Warwick did not like "Do You Know the Way to San Jose", and she had to be convinced to record it. In a May 1983 interview with Ebony, she said: "It's a dumb song and I didn't want to sing it. But it was a hit, just like [her recent Top Ten hit] 'Heartbreaker' is. I'm happy these songs were successful, but that still doesn't change my opinion about them." Though she still does not like it, the song remains one of Warwick's most popular chart selections, and she still includes it in almost every concert she performs.

==Awards==
In 1969, Warwick won her first Grammy Award for Best Female Pop Vocal Performance, for "Do You Know the Way to San Jose". She told Jet in May 2002; "that winning this award was the overall highlight of her career".
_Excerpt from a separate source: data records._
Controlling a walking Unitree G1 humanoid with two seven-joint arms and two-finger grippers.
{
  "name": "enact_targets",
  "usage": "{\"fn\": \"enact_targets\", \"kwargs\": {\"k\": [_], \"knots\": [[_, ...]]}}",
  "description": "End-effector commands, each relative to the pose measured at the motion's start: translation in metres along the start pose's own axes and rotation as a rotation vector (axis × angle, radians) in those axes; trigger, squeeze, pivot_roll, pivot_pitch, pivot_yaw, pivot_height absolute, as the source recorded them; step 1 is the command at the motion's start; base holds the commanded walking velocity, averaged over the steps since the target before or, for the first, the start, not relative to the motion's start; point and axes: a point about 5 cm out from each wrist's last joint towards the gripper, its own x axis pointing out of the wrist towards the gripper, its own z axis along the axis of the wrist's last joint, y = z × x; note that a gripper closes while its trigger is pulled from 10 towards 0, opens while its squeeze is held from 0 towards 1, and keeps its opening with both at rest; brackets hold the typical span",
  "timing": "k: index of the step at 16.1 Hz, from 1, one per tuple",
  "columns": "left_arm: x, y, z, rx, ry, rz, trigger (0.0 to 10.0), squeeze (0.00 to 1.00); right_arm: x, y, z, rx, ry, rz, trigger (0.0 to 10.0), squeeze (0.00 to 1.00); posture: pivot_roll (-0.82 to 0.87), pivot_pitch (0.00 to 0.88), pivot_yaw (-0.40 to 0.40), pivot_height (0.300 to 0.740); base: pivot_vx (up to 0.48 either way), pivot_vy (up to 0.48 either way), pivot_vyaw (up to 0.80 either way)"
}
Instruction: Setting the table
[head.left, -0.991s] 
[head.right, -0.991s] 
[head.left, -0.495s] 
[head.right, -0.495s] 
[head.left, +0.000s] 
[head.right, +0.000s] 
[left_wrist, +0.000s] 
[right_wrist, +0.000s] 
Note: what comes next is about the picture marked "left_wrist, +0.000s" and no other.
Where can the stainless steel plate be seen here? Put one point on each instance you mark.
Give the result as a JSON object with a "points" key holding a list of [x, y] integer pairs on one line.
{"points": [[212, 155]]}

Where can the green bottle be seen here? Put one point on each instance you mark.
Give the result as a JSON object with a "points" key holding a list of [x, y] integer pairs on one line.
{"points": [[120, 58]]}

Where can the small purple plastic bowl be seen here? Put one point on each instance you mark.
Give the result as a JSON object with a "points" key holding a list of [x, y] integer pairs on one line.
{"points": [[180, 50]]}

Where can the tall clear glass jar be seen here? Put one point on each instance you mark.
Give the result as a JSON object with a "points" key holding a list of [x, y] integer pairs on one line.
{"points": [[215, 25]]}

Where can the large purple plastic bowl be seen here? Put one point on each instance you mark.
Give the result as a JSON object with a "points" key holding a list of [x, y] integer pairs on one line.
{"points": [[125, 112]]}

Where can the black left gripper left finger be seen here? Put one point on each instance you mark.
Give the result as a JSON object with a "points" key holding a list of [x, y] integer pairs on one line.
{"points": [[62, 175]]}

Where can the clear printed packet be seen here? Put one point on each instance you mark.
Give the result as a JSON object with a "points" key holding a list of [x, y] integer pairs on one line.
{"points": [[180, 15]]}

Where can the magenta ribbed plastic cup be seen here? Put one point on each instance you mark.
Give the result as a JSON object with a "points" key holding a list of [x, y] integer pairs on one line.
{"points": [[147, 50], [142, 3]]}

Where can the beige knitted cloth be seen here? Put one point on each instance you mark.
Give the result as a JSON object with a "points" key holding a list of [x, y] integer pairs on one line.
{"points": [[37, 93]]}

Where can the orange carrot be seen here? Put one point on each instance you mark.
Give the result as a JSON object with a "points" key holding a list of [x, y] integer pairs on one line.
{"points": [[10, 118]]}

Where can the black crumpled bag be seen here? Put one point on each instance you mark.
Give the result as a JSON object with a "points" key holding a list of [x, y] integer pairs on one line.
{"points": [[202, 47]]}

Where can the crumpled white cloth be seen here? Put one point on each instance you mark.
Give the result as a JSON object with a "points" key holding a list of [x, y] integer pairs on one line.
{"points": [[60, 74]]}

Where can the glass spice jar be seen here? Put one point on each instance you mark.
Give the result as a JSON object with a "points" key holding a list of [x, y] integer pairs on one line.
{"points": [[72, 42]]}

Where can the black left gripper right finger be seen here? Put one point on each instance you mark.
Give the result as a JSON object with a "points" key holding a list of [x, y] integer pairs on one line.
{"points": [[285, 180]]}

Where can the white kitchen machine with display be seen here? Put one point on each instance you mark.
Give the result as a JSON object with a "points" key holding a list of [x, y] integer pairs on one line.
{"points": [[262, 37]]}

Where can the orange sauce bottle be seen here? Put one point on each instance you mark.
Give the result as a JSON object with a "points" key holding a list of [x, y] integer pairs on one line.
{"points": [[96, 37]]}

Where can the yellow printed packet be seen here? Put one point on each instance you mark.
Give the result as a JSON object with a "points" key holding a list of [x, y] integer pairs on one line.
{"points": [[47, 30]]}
Warwick was only the second black female artist to win in the category after jazz vocalist Ella Fitzgerald and the first artist of the contemporary pop era to win in that category.

Her historic win paved the way for contemporary black pop artists such as Roberta Flack, Tina Turner and Warwick's kid cousin Whitney Houston, who later won the award with their respective releases.

==Charts==

===Weekly charts===

| Chart (1968) | Peak position |
|---|---|
| Australia (Kent Music Report) | 15 |
| Canada Top Singles (RPM) | 8 |
| Ireland (IRMA) | 8 |
| New Zealand (NZ Music Chart) | 20 |
| UK Singles (OCC) | 8 |
| US Billboard Hot 100 | 10 |
| US Hot Rhythm & Blues Singles (Billboard) | 23 |
| US Adult Contemporary (Billboard) | 4 |
| US Cash Box Top 100 | 2 |
| US Record World Top 100 | 1 |

===Year-end charts===

| Chart (1968) | Peak position |
|---|---|
| US Billboard Hot 100 | 88 |

== Cover versions ==
- Connie Francis included a recording of the song on her tribute album Connie Francis Sings Bacharach & David (1968).
- Ray Conniff & The Singers included a version on their album Turn Around Look At Me (1968).
- Ramsey Lewis released an instrumental jazz interpretation on his album Maiden Voyage (1968).
- Ed Ames recorded a version for his album The Apogee of Ed Ames (1968).
- Composer Burt Bacharach recorded an instrumental arrangement of the song for his album Make It Easy on Yourself (1969).
- Bossa Rio, the Brazilian group formed by Sérgio Mendes, released a version on their self-titled album in 1969.
- The Carpenters incorporated the song into a Burt Bacharach and Hal David medley on their album Close to You (1970).
- Sandi Griffiths and Sally Flynn, performing as Sandi & Sally, performed the song twice on The Lawrence Welk Show (in 1968 and 1969).
- Frankie Goes to Hollywood covered the track on their debut album Welcome to the Pleasuredome (1984).
- Workshy recorded a version for their album Under the Sun (1997).
- The Avalanches released a cover on their promotional release The Avalanches Have Landed (2001).
- Trijntje Oosterhuis recorded the song accompanied by Metropole Orkest for her tribute album The Look of Love: Burt Bacharach Songbook (2006).

==In popular culture==
- The song is featured in the 1997 romantic comedy film My Best Friend's Wedding, directed by P. J. Hogan and starring Julia Roberts and Rupert Everett. In a memorable lunch scene, the characters played by Everett, Rachel Griffiths, and Carrie Preston spontaneously break into the song, with Everett's character unable to resist joining in.